Heart Shaped Brownies
Yield: 4 servings
- Prep Time: 15 minutes
- Cook Time: 25 minutes
- Cooling Time: 1 hour
- Total Time: 1 hour, 40 minutes
For the Brownies
- 2 cups Bake Believe® Milk Baking Chips
- 6 eggs at room temperature
- Sprinkles (optional)
For the Drizzle
- ¼ cup Bake Believe® Milk Baking Chips
- 1 Tablespoon heavy cream
- Red food coloring (as needed)
- Preheat the oven to 350°F. Line a 9-inch by 9-inch baking dish with parchment paper, making sure to have some overlap the edges to easily remove the brownies later.
- Place the 2 cups milk chips in a medium heat-proof bowl and microwave in 30-second intervals, stirring in between, until melted.
- In a large bowl, beat the eggs with an electric mixer until frothy on the top, but still liquid on the bottom, about 3 minutes.

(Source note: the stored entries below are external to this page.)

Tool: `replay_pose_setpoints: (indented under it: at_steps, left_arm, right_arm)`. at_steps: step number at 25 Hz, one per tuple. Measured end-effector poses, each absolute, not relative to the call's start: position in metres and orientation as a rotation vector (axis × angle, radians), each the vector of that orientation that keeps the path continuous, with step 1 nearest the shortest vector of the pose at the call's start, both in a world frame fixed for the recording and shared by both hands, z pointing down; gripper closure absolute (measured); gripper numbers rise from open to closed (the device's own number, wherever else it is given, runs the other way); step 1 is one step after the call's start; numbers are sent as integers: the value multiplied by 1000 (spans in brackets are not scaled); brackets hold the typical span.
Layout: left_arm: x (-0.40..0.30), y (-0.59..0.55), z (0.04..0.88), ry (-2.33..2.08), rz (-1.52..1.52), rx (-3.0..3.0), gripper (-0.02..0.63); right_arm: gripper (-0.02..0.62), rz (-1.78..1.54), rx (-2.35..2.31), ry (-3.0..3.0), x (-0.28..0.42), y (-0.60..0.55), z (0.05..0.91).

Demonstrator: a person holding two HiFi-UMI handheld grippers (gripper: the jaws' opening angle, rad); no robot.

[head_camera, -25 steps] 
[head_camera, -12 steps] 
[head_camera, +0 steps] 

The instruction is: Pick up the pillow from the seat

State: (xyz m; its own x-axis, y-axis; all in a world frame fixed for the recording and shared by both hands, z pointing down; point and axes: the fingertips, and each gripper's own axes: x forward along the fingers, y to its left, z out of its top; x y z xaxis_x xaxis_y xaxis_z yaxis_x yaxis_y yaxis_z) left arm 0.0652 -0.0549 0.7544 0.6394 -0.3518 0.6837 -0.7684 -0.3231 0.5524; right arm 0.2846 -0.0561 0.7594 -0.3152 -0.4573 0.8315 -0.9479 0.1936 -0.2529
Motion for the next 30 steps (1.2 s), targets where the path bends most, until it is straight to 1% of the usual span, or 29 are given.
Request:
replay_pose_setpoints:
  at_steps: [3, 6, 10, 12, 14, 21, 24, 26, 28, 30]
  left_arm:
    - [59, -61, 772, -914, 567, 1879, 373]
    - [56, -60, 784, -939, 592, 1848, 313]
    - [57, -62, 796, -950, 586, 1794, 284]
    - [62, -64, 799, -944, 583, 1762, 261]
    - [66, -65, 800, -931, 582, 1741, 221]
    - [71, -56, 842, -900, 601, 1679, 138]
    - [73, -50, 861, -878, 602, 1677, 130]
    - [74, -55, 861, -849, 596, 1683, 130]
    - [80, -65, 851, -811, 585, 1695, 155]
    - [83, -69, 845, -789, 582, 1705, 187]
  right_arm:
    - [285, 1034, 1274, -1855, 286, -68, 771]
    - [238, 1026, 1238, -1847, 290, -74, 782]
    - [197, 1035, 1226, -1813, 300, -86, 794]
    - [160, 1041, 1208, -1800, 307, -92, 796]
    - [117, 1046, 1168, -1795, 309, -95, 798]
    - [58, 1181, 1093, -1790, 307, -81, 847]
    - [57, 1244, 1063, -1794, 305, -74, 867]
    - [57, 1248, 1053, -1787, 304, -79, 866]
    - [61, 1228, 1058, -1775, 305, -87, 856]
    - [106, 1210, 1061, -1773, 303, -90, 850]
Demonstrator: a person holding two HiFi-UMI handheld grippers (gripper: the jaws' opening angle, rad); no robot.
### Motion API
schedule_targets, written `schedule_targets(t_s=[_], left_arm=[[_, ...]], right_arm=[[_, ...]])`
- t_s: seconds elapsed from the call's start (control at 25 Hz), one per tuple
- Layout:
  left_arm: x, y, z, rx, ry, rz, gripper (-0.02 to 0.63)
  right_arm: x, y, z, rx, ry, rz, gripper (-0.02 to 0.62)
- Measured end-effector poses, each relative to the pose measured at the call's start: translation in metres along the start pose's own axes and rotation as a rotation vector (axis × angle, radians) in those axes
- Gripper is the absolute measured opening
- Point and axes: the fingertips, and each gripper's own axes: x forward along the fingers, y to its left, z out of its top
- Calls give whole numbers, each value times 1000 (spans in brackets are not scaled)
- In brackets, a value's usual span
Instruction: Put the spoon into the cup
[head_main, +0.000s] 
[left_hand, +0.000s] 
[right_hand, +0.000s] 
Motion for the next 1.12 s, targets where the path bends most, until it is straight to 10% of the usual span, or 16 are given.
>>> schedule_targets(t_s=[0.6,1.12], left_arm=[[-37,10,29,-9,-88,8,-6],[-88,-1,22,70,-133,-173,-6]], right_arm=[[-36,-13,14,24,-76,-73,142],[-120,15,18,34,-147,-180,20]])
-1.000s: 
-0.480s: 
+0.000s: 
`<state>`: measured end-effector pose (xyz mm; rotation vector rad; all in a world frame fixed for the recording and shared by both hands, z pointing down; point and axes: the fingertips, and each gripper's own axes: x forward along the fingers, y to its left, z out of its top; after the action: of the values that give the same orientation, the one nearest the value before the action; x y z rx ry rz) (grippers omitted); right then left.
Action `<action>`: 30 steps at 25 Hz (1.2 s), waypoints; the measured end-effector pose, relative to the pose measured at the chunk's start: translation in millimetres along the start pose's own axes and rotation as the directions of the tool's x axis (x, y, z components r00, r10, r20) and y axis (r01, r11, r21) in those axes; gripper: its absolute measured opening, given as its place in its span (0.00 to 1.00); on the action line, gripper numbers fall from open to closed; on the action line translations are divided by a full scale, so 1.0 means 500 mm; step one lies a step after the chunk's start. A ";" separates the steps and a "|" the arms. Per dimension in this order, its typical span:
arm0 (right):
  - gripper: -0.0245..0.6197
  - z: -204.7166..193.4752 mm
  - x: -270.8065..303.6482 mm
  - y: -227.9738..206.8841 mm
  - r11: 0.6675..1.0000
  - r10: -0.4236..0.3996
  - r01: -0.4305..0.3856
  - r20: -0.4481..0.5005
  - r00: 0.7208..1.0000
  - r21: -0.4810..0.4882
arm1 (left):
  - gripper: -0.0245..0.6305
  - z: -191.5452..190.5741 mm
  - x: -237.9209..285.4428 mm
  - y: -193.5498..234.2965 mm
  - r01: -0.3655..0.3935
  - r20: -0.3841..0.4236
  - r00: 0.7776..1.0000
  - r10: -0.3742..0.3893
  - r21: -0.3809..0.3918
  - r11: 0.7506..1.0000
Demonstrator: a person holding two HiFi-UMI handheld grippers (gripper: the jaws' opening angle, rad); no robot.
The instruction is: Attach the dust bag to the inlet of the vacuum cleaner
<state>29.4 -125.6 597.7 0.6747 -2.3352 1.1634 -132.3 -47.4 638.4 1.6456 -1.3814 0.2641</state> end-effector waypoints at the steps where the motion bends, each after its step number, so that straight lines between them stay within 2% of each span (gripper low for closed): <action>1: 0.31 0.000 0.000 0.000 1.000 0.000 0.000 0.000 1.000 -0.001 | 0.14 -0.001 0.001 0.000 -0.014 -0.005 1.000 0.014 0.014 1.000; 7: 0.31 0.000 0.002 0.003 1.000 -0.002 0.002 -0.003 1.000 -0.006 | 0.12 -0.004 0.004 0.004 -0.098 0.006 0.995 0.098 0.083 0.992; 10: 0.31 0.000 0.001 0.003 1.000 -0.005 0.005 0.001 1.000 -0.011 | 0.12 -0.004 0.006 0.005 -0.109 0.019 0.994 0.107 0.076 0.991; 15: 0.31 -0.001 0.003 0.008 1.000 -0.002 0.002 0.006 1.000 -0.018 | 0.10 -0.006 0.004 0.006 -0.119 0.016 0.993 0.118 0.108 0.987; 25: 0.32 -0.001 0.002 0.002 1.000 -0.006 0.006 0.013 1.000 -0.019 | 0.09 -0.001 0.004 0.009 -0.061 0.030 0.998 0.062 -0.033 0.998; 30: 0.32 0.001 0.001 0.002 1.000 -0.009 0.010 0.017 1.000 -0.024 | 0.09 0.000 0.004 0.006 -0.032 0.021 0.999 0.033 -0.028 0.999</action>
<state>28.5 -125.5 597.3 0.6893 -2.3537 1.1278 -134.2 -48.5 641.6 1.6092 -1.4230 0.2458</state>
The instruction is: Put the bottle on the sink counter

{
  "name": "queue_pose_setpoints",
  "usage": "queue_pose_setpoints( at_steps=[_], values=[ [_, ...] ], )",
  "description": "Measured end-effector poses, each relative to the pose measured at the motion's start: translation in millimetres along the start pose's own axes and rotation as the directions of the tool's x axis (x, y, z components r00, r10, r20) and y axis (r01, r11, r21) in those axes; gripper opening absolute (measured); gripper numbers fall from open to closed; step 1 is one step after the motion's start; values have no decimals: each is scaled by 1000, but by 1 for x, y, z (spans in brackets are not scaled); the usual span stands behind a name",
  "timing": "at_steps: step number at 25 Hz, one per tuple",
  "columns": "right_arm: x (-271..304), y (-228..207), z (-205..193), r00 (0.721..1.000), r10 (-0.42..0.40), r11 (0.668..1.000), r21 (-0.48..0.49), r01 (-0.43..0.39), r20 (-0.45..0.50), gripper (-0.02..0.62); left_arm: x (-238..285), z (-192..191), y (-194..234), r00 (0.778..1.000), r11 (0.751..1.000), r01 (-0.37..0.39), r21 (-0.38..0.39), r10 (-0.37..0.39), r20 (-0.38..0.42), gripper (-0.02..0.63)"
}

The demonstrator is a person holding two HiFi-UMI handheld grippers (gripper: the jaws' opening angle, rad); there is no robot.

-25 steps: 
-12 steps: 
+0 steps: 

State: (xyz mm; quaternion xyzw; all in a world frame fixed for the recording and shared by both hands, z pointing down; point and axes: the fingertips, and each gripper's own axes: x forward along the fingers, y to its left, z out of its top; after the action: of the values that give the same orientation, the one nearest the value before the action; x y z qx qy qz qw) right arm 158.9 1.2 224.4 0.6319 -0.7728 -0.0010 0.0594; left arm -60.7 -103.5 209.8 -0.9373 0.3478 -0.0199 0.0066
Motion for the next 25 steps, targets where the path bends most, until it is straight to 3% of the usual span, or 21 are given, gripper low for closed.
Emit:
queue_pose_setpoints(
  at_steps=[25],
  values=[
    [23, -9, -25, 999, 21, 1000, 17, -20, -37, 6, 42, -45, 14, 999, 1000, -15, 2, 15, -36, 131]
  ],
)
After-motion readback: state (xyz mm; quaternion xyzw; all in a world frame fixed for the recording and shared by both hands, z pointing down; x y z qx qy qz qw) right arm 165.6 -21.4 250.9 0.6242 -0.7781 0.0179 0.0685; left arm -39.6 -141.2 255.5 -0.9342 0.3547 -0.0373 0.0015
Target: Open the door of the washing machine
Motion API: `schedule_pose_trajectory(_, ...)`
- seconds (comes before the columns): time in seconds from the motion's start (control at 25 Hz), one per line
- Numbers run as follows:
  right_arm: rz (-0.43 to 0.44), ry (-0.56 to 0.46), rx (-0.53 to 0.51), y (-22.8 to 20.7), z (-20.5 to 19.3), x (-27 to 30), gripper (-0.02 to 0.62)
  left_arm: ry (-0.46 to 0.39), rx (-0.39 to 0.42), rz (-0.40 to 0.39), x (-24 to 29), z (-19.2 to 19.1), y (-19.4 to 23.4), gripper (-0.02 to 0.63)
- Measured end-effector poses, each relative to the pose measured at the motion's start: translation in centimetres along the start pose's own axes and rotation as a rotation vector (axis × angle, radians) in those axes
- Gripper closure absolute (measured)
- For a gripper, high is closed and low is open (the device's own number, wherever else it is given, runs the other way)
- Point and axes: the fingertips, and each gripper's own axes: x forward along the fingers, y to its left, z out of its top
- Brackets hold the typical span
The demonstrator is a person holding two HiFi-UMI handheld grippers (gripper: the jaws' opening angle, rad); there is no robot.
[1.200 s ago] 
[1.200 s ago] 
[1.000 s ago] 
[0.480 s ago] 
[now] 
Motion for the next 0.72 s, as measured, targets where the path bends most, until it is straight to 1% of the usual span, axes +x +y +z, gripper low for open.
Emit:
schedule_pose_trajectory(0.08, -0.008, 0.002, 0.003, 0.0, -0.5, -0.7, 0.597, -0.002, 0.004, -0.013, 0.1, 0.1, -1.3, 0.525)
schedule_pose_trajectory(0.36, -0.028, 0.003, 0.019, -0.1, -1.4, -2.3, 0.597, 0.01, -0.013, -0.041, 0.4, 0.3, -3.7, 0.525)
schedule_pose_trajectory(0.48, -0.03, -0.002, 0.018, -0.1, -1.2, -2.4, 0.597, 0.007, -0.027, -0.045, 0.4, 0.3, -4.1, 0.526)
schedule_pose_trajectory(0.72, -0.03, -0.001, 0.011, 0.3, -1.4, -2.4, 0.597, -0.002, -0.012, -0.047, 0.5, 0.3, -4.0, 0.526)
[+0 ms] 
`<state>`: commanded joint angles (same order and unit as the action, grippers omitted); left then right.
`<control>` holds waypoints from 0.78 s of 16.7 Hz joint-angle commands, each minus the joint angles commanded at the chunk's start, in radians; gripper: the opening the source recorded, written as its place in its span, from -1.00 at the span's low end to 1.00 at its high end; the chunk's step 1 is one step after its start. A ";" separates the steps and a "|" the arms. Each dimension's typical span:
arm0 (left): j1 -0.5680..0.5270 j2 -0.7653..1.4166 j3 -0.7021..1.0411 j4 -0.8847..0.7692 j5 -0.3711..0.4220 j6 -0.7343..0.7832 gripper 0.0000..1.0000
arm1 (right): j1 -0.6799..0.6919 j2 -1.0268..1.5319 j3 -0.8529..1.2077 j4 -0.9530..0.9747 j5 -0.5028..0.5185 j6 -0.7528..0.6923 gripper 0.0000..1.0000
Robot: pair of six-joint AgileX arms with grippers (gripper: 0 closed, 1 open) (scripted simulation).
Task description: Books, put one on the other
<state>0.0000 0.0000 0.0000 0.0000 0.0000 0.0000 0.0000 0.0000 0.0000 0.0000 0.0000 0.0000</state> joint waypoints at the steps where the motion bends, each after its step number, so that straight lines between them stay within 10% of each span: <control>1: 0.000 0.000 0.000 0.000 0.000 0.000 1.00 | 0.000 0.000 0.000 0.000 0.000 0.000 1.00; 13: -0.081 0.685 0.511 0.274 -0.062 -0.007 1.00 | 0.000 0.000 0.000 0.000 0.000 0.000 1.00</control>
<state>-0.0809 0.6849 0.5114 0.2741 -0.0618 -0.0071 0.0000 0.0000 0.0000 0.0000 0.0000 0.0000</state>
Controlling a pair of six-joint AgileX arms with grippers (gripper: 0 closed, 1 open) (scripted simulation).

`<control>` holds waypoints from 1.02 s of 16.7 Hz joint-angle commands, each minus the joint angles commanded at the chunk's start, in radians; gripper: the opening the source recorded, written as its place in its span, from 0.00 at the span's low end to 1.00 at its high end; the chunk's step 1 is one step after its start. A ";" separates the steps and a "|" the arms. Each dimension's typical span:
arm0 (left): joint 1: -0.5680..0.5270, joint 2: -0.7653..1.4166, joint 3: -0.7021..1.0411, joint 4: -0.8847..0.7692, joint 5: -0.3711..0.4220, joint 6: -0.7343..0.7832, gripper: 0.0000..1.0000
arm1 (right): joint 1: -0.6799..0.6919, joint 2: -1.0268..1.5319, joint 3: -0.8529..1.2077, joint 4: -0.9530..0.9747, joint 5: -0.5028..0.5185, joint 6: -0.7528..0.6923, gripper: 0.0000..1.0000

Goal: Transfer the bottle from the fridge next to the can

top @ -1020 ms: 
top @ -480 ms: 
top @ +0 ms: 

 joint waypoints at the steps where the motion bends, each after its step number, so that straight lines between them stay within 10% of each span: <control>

- Quickly pour the melted milk chips into the beaten eggs.
- Immediately beat with the electric mixer until the mixture comes together to form a brownie batter. It’s okay if there are some flecks of unmixed melted chips in the batter.
- Transfer the batter to the prepared baking dish and spread evenly.
- Bake in the oven until the brownies just puff in the middle, about 25 minutes.
- Allow the brownies to cool in the dish for about 15 minutes.
- Remove and transfer to a cooling rack until completely cool, about 45 minutes more.
- Using a heart-shaped cookie cutter, stamp out a heart shape in the brownies, making 4 of them
- Place the ¼ cups milk chips and 1 tablespoon heavy cream in a small heat-proof bowl and microwave in 10-second intervals, stirring in between, until melted.
- Stir the glaze until it thickens, about 5 minutes.
- Add red food coloring 1 drop at a time as needed to achieve desired color.
- Put the drizzle in a small plastic food bag with 1 corner cut off and use it to drizzle over the brownies.
- Top with sprinkles if desired.
- Enjoy right away or store in an airtight container in the refrigerator for up to 1 week.